Optimum application timing is also important to consider, adds Mark Jeschke, DuPont Pioneer agronomy research manager. His research shows the ideal application timing in corn is between tasseling (VT) and brown silk (R2). In 475 on-farm comparisons between 2007 and 2011, he says a positive yield response was observed 80% of the time. The average yield response was 7 bu. per acre.
Recently, Jeschke says manufacturers have been promoting early season fungicide applications, at V5 to V7, to provide additional yield potential. Tank mixing with a post-emergence herbicide allows the fungicide to be sprayed then without additional application costs. While that practice can reduce break-even costs, he says farmers need to evaluate whether the yield results justify the expense.

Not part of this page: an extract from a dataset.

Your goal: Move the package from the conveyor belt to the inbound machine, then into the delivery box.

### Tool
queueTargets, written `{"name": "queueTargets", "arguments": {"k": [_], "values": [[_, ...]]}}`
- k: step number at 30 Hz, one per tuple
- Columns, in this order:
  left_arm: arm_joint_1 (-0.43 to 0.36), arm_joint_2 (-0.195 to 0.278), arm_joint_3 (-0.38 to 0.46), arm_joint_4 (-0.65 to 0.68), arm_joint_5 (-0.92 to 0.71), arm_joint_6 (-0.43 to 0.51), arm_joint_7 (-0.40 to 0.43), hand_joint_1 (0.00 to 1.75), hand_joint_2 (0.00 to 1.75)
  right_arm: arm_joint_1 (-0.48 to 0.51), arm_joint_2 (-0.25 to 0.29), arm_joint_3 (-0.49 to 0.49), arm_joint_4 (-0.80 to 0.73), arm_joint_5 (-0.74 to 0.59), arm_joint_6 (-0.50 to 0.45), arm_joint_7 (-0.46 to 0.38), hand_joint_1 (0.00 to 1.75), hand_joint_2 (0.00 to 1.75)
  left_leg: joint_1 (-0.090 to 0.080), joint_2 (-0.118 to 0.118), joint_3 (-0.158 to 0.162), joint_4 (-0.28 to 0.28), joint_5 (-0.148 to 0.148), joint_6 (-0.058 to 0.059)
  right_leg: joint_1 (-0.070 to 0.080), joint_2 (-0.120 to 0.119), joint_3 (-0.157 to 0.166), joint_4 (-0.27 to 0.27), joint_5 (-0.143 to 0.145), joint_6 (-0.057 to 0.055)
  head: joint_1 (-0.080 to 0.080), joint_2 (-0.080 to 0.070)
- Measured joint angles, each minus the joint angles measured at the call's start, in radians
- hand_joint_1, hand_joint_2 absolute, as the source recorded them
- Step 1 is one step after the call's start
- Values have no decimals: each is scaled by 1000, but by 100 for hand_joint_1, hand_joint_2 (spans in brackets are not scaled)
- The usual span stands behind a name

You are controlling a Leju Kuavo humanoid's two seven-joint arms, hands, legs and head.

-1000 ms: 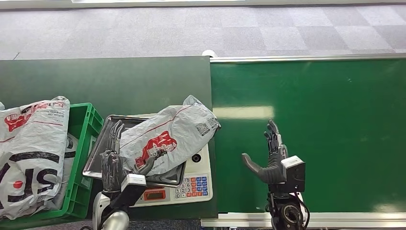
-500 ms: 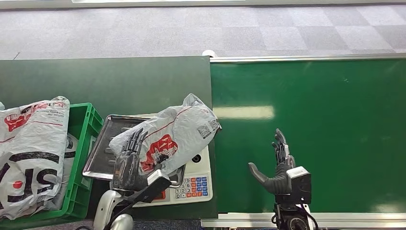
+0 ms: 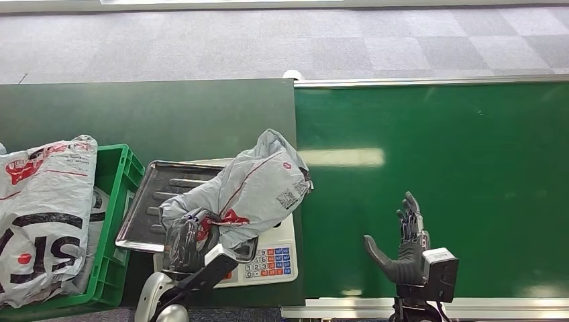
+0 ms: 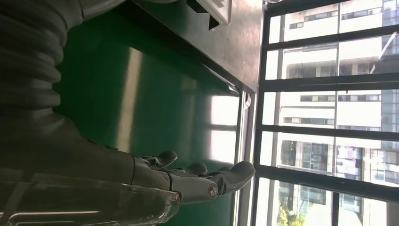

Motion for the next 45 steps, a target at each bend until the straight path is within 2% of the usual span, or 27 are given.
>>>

Myers says some of the value farmers can gain from fungicide use is often lost because they take a reactionary approach to applications, which ends up muting benefits. He recommends farmers take a proactive, planned approach to fungicide use.
"If you go out in the field and scout and think you need to spray, you need to spray now," he says. "With fungicides, application timeliness is very important for good performance."